Bat Surveys Commence Again at Cape Cod National Seashore

WELLFLEET – A bat research team is conducting work at the Cape Cod National Seashore this fall.

With many bat species’ populations experiencing declines due to White-Nose Syndrome, bats are of increasing concern to natural resource managers.

Researchers from the State University of New York College of Environmental Science and Forestry (SUNY-ESF) are working to understand bat ecology and habitat use at the Seashore and surrounding area.

They say that research is needed to provide essential information to guide effective and efficient management planning for bats.

“We’re interested in finding out what kinds of places these bats are gathering and preparing for migration during the fall and if they do migrate, where they may be moving to and if not, where they are hanging out locally,” said SUNY-ESF Assistant Professor Shannon Farrell.

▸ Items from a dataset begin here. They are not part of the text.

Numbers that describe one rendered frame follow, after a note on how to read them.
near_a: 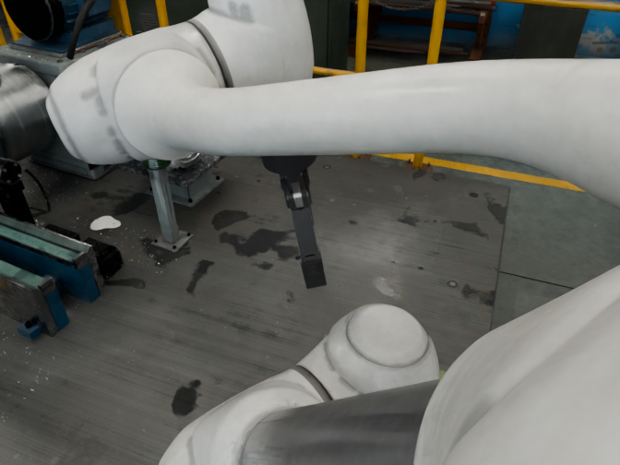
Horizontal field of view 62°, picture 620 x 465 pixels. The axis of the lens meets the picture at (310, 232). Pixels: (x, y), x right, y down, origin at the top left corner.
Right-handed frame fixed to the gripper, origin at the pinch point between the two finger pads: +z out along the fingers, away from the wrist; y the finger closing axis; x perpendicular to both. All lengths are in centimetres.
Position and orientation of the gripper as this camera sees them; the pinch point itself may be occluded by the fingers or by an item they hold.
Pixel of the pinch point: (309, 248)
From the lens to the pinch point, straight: 79.5
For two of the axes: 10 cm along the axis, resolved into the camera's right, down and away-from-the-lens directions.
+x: 9.8, -2.0, 0.0
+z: 1.5, 7.4, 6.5
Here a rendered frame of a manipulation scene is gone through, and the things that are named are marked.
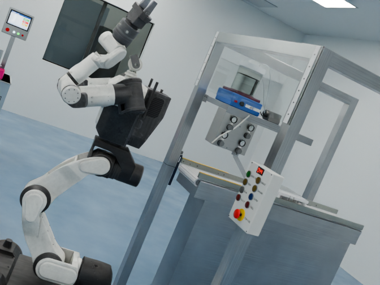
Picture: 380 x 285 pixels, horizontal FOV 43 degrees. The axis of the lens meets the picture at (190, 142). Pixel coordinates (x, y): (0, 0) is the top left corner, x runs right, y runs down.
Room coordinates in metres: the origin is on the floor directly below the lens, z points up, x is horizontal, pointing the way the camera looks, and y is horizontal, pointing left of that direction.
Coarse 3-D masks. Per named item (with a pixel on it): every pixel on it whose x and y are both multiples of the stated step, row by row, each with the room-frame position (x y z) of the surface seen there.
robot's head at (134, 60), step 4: (132, 56) 2.25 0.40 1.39; (136, 56) 2.26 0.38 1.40; (132, 60) 2.26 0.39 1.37; (136, 60) 2.26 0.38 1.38; (140, 60) 2.28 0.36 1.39; (132, 64) 2.26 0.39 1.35; (140, 64) 2.27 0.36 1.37; (132, 68) 2.27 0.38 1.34; (136, 68) 2.27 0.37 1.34; (140, 68) 2.28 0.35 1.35
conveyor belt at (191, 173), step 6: (180, 168) 2.84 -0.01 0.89; (186, 168) 2.81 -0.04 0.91; (192, 168) 2.89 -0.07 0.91; (186, 174) 2.75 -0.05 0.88; (192, 174) 2.71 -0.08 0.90; (210, 174) 2.93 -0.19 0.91; (192, 180) 2.67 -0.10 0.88; (204, 180) 2.67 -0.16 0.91; (228, 180) 2.98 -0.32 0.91; (222, 186) 2.72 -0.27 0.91; (300, 204) 3.24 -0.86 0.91; (300, 210) 2.99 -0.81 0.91; (318, 210) 3.30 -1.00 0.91; (318, 216) 3.06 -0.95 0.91; (336, 216) 3.39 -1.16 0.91; (336, 222) 3.13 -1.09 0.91; (354, 228) 3.20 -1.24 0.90; (360, 234) 3.24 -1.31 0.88
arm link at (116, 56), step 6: (120, 48) 1.97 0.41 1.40; (90, 54) 1.98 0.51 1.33; (108, 54) 1.96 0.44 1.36; (114, 54) 1.96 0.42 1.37; (120, 54) 1.98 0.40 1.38; (96, 60) 1.96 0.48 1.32; (102, 60) 1.95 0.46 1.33; (108, 60) 1.95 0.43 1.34; (114, 60) 1.98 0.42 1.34; (120, 60) 2.01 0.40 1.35; (102, 66) 1.97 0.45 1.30; (108, 66) 1.98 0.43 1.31
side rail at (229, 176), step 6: (180, 162) 2.88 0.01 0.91; (186, 162) 2.89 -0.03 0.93; (192, 162) 2.90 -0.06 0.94; (198, 168) 2.93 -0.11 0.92; (204, 168) 2.94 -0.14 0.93; (210, 168) 2.96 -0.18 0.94; (216, 174) 2.99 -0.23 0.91; (222, 174) 3.00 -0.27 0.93; (228, 174) 3.02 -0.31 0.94; (240, 180) 3.07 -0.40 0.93; (312, 204) 3.35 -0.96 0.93; (318, 204) 3.37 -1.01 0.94; (330, 210) 3.43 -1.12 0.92; (336, 210) 3.45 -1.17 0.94
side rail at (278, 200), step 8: (200, 176) 2.63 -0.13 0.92; (208, 176) 2.65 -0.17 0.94; (224, 184) 2.71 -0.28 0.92; (232, 184) 2.73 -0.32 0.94; (280, 200) 2.89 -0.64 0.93; (296, 208) 2.95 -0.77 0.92; (304, 208) 2.98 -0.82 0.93; (320, 216) 3.04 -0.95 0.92; (328, 216) 3.07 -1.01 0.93; (352, 224) 3.17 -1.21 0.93; (360, 224) 3.20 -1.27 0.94
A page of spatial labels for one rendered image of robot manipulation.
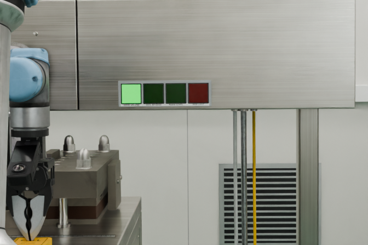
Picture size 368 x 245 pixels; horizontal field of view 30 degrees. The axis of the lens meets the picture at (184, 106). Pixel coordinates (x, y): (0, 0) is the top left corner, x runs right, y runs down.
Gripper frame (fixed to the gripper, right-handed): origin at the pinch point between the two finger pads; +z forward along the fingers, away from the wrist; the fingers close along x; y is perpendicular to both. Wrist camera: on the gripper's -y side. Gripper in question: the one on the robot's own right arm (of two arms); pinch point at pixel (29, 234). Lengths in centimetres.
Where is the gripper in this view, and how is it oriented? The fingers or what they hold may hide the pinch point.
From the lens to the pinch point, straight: 136.0
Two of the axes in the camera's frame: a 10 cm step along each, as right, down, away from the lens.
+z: 0.1, 10.0, 0.5
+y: 0.2, -0.5, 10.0
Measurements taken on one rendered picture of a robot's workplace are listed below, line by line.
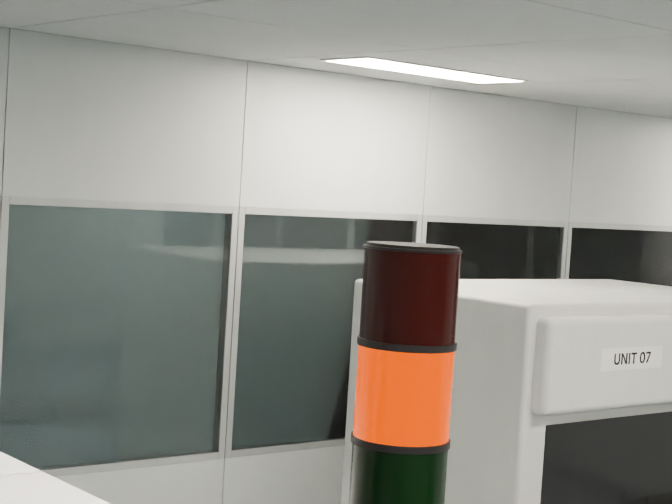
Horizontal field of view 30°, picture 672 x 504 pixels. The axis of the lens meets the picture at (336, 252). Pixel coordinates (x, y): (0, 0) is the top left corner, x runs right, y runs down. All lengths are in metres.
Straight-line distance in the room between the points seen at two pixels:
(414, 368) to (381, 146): 6.02
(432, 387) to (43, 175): 4.96
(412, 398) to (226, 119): 5.42
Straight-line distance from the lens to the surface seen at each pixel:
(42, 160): 5.54
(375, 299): 0.62
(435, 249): 0.61
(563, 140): 7.66
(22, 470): 1.20
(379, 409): 0.62
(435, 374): 0.62
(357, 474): 0.64
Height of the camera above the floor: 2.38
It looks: 3 degrees down
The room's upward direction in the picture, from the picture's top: 4 degrees clockwise
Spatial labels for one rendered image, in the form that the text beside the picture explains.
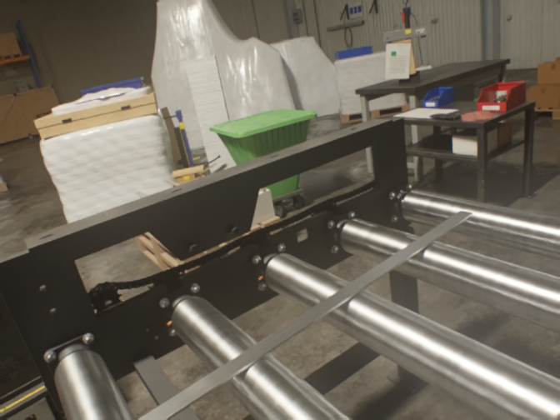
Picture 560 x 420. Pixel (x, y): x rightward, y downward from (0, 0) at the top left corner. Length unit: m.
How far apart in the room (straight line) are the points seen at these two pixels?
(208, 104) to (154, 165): 0.93
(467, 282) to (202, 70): 4.09
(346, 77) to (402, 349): 7.13
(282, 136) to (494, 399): 3.22
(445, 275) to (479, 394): 0.40
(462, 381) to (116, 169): 4.01
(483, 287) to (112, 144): 3.82
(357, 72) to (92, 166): 4.89
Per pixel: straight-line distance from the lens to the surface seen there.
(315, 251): 1.45
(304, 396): 0.81
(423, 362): 0.91
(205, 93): 4.88
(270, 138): 3.76
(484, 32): 12.17
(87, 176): 4.59
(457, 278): 1.16
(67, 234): 1.09
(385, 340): 0.96
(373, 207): 1.60
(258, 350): 0.91
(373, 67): 7.89
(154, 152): 4.47
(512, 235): 1.40
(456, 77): 4.73
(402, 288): 1.83
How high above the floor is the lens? 1.47
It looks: 22 degrees down
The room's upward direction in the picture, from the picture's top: 11 degrees counter-clockwise
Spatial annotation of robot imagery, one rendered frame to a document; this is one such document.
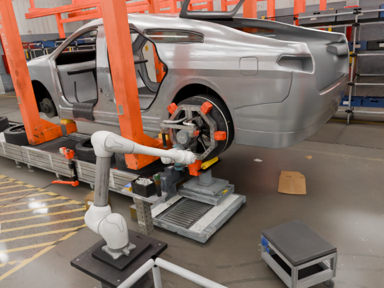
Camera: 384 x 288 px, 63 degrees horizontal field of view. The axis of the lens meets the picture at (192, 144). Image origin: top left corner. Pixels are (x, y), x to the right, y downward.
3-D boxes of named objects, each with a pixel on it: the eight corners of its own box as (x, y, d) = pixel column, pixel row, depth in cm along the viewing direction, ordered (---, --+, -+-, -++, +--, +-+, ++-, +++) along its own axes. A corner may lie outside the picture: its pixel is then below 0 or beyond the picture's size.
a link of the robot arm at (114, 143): (136, 139, 220) (123, 135, 228) (116, 134, 206) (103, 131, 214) (131, 158, 220) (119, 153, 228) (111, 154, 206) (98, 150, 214)
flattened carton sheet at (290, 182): (304, 174, 396) (304, 171, 395) (305, 195, 347) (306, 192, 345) (280, 173, 405) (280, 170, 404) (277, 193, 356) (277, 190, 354)
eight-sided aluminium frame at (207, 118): (219, 160, 309) (216, 106, 291) (215, 163, 304) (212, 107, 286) (175, 152, 340) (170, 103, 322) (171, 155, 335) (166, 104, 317)
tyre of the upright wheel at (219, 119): (230, 162, 333) (240, 103, 304) (219, 171, 315) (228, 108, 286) (180, 143, 365) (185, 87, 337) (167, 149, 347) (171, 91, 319)
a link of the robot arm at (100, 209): (96, 239, 227) (79, 228, 240) (115, 232, 239) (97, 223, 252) (104, 134, 213) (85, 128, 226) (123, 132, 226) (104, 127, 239)
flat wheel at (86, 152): (68, 167, 411) (64, 150, 403) (94, 149, 472) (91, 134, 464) (115, 167, 396) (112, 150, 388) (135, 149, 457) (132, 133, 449)
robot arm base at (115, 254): (118, 263, 217) (117, 256, 215) (101, 248, 231) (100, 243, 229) (139, 250, 229) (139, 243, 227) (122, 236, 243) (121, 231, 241)

In 2015 and 2016, researchers used passive acoustic sampling to document bat presence and habitat use at 86 sample locations.

This fall, they’re focused on acoustic monitoring, trapping and tracking efforts to investigate fall habitat use, including the location of potential fall swarming sites and local hibernation sites.

Farrell said that they’re using acoustic detectors throughout the Seashore.

“We’re using those deployed all over the National Seashore to figure out where they are actually occurring, including some areas we might not expect but we don’t want to rule anything out off-hand,” said Farrell.

Work is continuing through late November and much of the work will be conducted at night between 8 p.m. and 3 a.m.